First Do No Harm: a guide to choosing wisely in general practice

Patient resources

Imaging in adults with acute low back pain

Information sheet for patients

Is this information for you?

This information is for you if you have experienced new pain in your lower back:
  • in the past four to six weeks
  • if the pain is, or is not, travelling down your legs.

Acute low back pain is common

Most people will experience acute (short-term, lasting less than two months) low back pain at some point in their lives. Your general practitioner (GP) can diagnose acute low back pain after listening to your story and examining you.

While the pain can be bad, fewer than 1% of people (one in 100 people) will have acute low back pain because of a more serious cause, such as a fracture or infection in your spine, pressure on your spinal cord or cancer.

Managing your acute low back pain

If your GP diagnoses you with acute low back pain, you are very likely to get better within four to six weeks.

During that time, you should try to maintain your usual routine and rest as you normally do. This includes going back to work, because you will recover more quickly if you keep doing your usual activities.

While the pain may seem worse when you move, movement will not cause any damage. Movement will:

  • reduce your pain
  • help you recover your normal range of movement
  • help you get back to work and other normal activities more quickly.

Do not rest in bed, or on a couch, because this can make your pain worse and delay your recovery.

When you might need urgent medical attention

You should seek urgent medical attention if you develop any of the following:

  • difficulty passing urine
  • the sensation that you need to pass urine that is not there
  • loss of bladder or bowel control
  • numbness or tingling around your genitals, between your legs or buttocks
  • impaired sexual function, loss of erections or sensation
  • significant loss of power or a change in the sensation in both legs
  • fever.

If your GP has told you that you have acute low back pain, you do not need to have an imaging test, unless they suspect a more serious condition. There are some good reasons for this.

Radiation from scans

In most cases of acute low back pain, a scan of the back will not show the cause of the pain, and won’t change treatment. The most common scans of the back (computed tomography [CT] scans and X-rays) will expose you to radiation.1

Harmful consequences from scans

Scans will often show ‘changes’ that are the normal result of ageing, or are normal differences between people. This is especially the case with newer technologies such as CT and magnetic resonance imaging (MRI) scans.
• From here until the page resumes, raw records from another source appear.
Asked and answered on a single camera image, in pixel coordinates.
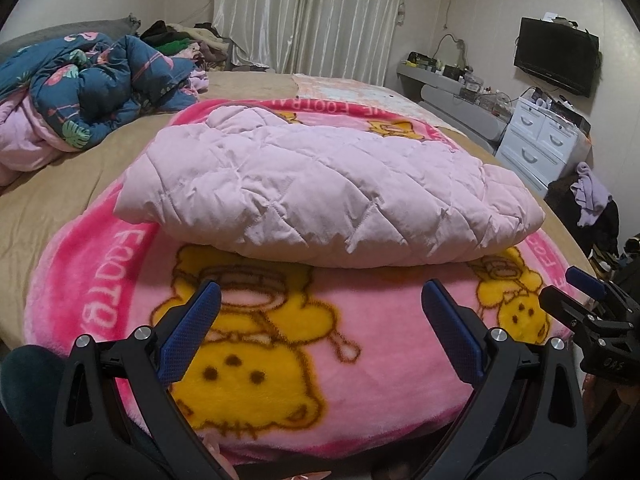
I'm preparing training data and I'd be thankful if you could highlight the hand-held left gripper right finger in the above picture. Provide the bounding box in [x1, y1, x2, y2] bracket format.
[421, 280, 588, 480]

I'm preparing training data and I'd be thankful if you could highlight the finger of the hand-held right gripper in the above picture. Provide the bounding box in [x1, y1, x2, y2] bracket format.
[565, 266, 640, 311]
[538, 285, 613, 343]

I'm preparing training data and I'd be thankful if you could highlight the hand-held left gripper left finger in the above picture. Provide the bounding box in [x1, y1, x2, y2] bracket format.
[52, 280, 236, 480]

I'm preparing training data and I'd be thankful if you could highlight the pink quilted jacket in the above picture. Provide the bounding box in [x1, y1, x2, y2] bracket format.
[114, 106, 546, 268]

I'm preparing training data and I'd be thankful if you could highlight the dark chair with clothes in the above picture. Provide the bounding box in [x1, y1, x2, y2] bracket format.
[546, 175, 622, 257]

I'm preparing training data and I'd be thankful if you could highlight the pile of folded clothes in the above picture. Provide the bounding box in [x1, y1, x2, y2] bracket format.
[140, 20, 236, 72]

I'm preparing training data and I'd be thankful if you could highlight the lilac cloth garment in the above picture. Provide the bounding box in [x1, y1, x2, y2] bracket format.
[570, 161, 614, 228]

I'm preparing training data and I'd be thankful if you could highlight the pink cartoon printed blanket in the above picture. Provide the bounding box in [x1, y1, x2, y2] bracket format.
[24, 99, 581, 467]

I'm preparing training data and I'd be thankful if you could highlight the white drawer cabinet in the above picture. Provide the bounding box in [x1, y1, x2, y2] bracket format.
[497, 96, 592, 187]

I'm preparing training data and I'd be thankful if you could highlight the dark teal clothing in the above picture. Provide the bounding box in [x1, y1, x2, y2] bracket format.
[0, 344, 68, 480]

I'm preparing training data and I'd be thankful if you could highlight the grey curved shelf desk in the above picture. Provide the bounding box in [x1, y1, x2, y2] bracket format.
[397, 62, 514, 145]

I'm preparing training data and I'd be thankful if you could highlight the black flat television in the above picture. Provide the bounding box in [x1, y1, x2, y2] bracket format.
[513, 16, 601, 98]

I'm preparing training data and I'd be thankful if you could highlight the clutter of small electronics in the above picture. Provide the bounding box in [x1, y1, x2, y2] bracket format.
[406, 50, 511, 108]

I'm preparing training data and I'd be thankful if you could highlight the peach patterned towel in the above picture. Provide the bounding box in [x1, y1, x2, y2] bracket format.
[292, 73, 467, 137]

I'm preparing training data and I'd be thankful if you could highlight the blue flamingo print duvet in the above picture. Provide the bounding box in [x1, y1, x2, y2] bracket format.
[0, 31, 208, 188]

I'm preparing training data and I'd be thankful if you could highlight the grey pillow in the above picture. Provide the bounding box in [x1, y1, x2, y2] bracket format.
[0, 14, 142, 62]

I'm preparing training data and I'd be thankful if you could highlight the cream pleated curtain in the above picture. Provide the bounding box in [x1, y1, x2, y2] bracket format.
[212, 0, 418, 87]

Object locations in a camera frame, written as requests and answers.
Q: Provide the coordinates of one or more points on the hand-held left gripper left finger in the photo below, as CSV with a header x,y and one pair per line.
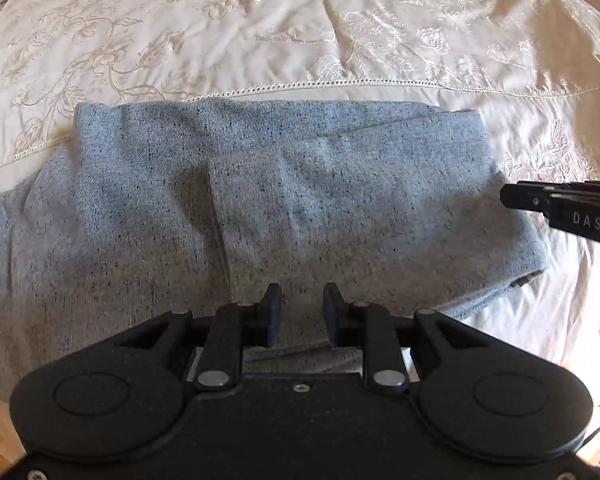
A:
x,y
272,317

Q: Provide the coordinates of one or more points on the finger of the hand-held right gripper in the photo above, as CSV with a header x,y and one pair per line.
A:
x,y
522,197

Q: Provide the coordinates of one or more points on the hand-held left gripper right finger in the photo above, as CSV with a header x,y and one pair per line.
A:
x,y
334,317

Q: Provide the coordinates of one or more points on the grey-blue knitted sweater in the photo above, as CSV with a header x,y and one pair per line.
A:
x,y
130,210

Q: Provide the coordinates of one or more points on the cream embroidered bedspread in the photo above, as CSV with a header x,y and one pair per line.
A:
x,y
290,25
When someone has a painful back, patients and doctors can both misinterpret the importance of these scan results. For example:

  • the patient and doctor may conclude that these changes are the cause of the pain, and arrange other tests, procedures and treatments that won’t help with recovery, and could cause harms and side effects
  • some patients may find the changes on the scans very frightening and worry that they will cause ‘more damage’ to their back if they remain active. This worry can slow recovery and stop them from getting better.

Expense

There is no Medicare rebate for an MRI scan of the lumbar spine that a GP requests, which means you will have to pay an out-of-pocket cost.
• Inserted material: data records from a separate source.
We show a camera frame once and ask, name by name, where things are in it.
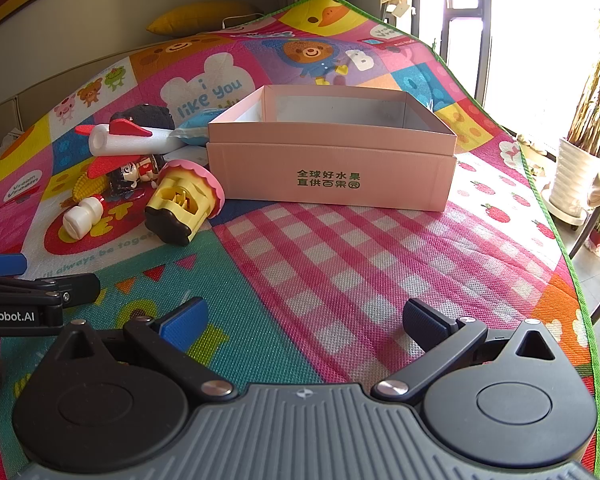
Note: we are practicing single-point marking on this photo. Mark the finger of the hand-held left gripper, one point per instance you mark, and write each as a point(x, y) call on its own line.
point(0, 265)
point(75, 286)

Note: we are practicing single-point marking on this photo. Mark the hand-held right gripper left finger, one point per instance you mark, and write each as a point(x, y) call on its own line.
point(185, 322)

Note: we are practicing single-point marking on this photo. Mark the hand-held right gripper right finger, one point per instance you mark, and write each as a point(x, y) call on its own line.
point(422, 321)

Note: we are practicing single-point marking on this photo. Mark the small white toy bottle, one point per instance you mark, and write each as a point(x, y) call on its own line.
point(80, 217)

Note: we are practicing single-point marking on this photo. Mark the yellow toy corn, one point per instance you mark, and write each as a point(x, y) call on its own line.
point(87, 187)

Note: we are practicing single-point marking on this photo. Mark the pink donut toy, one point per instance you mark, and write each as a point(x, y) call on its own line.
point(180, 205)

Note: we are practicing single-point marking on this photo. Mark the dark-haired doll figurine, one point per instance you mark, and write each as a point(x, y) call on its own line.
point(127, 177)

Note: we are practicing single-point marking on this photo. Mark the white foam rocket red fins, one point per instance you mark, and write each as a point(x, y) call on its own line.
point(125, 142)

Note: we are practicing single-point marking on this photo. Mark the pink cardboard box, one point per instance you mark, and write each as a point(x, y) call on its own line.
point(330, 165)

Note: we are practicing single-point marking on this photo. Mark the black plush toy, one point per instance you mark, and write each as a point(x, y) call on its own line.
point(150, 115)

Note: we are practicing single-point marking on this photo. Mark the blue tissue pack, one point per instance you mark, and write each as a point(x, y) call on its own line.
point(195, 130)

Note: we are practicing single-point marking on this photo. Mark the colourful cartoon play mat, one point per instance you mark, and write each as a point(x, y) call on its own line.
point(330, 270)

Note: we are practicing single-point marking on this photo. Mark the white ribbed plant pot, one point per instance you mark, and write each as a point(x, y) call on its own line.
point(572, 175)

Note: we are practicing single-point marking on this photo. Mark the tall green bamboo plant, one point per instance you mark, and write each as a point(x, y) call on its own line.
point(597, 90)

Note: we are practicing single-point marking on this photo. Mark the yellow pillow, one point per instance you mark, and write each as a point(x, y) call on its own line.
point(200, 17)

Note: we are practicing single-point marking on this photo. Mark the black window frame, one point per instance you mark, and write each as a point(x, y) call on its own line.
point(485, 20)
What if there is a serious cause of my acute low back pain?

Your GP will ask about your symptoms and medical background, then examine your back. If you do not have any of the known symptoms or background that suggest more urgent referral is needed, it is very unlikely that there is a serious cause for your low back pain, even if the pain is severe. Your back pain will likely go away in four to six weeks.

If, after four to six weeks:

  • you still have pain, or
  • your pain has become worse, or
  • you have any other symptoms that you are worried about

book a follow-up appointment with your GP or physiotherapist, who will decide with you on the best course of action.

Can I have a scan for reassurance?

We don’t recommend scans for patients with acute low back pain as they:

  • rarely help people get better
  • expose people to radiation
  • can lead to the wrong diagnosis
  • can cause some people to worry to the point it slows their recovery.
  • Get back to your usual activities as soon as possible. Start with gentle exercise, such as walking or light swimming. Gradually increase the amount of physical activity you do. This will help you to get better more quickly. The RACGP Handbook for non-drug interventions (HANDI) provides more information on staying active for acute low back pain.
  • Get back to work as soon as possible. Talk to your boss/employer for any temporary adjustments to be made to your work or work area while you are recovering.
  • Keep moving, and avoid bed rest, which can make the pain last longer.
  • Try applying a heat pack to your back to see if it reduces your pain.
  • If you need something to help with the pain, ask your GP or pharmacist about non-steroidal anti-inflammatory drugs (NSAIDS) like ibuprofen. Remember that:
    • medication will not take away all of the pain, but can sometimes make it more manageable
    • studies show that paracetamol on its own does not help with acute low back pain
    • strong pain medications, such as opioids, are not recommended because of their side effects and can slow your recovery.

If you still want a scan or X-ray of your back, discuss the pros and cons with your GP.

If your GP requests the scan or X-ray, make a follow-up appointment to review the findings, so you can understand the results and make an informed decision about how to manage your pain.